Does cinematic devestation make us feel better about our own lives?As Forrest Gump’s mother always said: “Life is like a box of chocolates: you never know what you’re going to get,” except in the film world you do always know what you’re going to get.

The guy is going to get the girl, the dying child will make a miraculous recovery and the broken family will eventually live happily ever after. Sure, there will be trials and tribulations along the way, but it’s all got to work out in the end right?

Well maybe the problem with this picture-perfect world is that in reality, life isn’t always so peachy. Peoples’ lives do fall apart, and sometimes they don’t get put back together again, so we ask: do happy endings just provide some form of escapism, or are they setting us up with unrealistic goals in a life less perfect?

From a young age we are conditioned to believe that happy endings do exist. Fairy tales like Cinderella - who gets her Prince - and Red Riding Hood - who miraculously escapes the big bad wolf - make us believe that against all odds, in the end good will prevail, and this is something that for a long time has been perpetuated on the silver screen.

Happy ever after

In the 2001 film Vanilla Sky, the notion of eternal happiness is challenged when the main character, David Aames, has to choose between living his life as a ‘Lucid Dream’, (a fantasy state in which life can be everything you want and more) or living a normal life, in which decisions are hard and things may not always go his way. 

His friend, Brian Shelby, encapsulates the predicament he faces, saying: “You can do whatever you want with your life, but one day you’ll know what love truly is. It’s the sour and the sweet. And I know sour, which allows me to appreciate the sweet.” 

The idea being that David should keep alive in the real world because, although there he may face failures and disappointment, he will never truly be able to appreiciate happiness without these experiences.

Disaster makes us happier

In recent years, there has been a spate of apocalyptic films. Shunning the typical Hollywood happy ending we have all become so accustomed to, movies such as The Day After Tomorrow and the recent box office smash 2012 depict the world at its end.

It could be argued that these films, so deep-rooted in disaster, are used to make us feel more normalised. At a time when there is great unease and economic upheaval within Western society, titles like these bring our worries into perspective.
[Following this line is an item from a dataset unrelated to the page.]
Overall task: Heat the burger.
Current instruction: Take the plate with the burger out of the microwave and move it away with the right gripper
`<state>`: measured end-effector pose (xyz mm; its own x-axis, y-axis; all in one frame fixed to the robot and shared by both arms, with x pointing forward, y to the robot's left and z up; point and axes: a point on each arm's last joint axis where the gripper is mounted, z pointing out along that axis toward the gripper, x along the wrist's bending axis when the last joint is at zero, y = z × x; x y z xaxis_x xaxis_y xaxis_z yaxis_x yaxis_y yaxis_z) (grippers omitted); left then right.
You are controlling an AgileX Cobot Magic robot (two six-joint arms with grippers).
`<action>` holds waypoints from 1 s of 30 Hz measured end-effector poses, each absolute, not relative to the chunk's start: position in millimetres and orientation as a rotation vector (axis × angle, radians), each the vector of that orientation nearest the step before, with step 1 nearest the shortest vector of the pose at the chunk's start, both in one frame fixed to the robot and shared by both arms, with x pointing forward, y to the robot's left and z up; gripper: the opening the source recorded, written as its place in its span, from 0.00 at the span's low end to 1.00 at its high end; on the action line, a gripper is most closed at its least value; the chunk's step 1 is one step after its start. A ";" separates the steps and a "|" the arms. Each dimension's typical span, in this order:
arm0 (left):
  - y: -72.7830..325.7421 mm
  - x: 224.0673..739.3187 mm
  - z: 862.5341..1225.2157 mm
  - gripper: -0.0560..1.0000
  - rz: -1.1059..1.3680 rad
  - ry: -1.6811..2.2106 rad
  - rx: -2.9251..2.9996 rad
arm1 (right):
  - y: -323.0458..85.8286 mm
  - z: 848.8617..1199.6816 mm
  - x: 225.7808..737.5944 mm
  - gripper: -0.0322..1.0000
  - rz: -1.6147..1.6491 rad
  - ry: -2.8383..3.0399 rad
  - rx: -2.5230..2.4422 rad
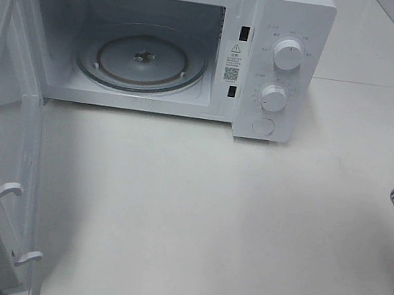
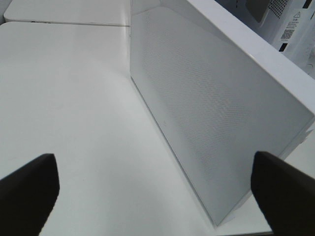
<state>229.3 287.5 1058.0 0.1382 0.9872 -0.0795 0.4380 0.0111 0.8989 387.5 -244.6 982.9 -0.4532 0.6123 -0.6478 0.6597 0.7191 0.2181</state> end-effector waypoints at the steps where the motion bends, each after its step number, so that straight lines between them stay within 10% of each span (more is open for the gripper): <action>1: 287.5 229.3 1058.0 0.98 0.811 1.428 1.562 | -244.6 982.9 387.5 0.12 -0.083 2.190 0.960; 30: 287.5 229.3 1058.0 0.98 0.811 1.428 1.562 | -223.7 923.1 407.1 0.12 -0.166 2.081 1.356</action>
<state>229.3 287.5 1058.0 0.1382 0.9872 -0.0795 0.4380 0.0111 0.8989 407.1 -223.7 923.1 -0.2618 0.7767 -0.5729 0.8579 0.4592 0.2306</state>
It is almost like they’re saying “look how bad life could be.”

Speaking to Paul Harris of The Observer in 2009, Jamsheed Akrami, a film professor at William Paterson University in New Jersey, said: “We live in angst-ridden times, and so the appeal of these movies is further amplified. Most of us seem to seek mental relief by drowning ourselves in a sea of doom and gloom for a couple of hours. The experience can be some sort of catharsis.”

Perhaps it is just a case of ‘the grass is always greener’, because if life really were to imitate art, wouldn’t we all just tire of the perfection?

Whether the ending be happy or totally disastrous, we use films as a form of escapism, whether it is to restore faith that sometimes life can turn out well in the end, or to make us feel more normal in the face of disaster.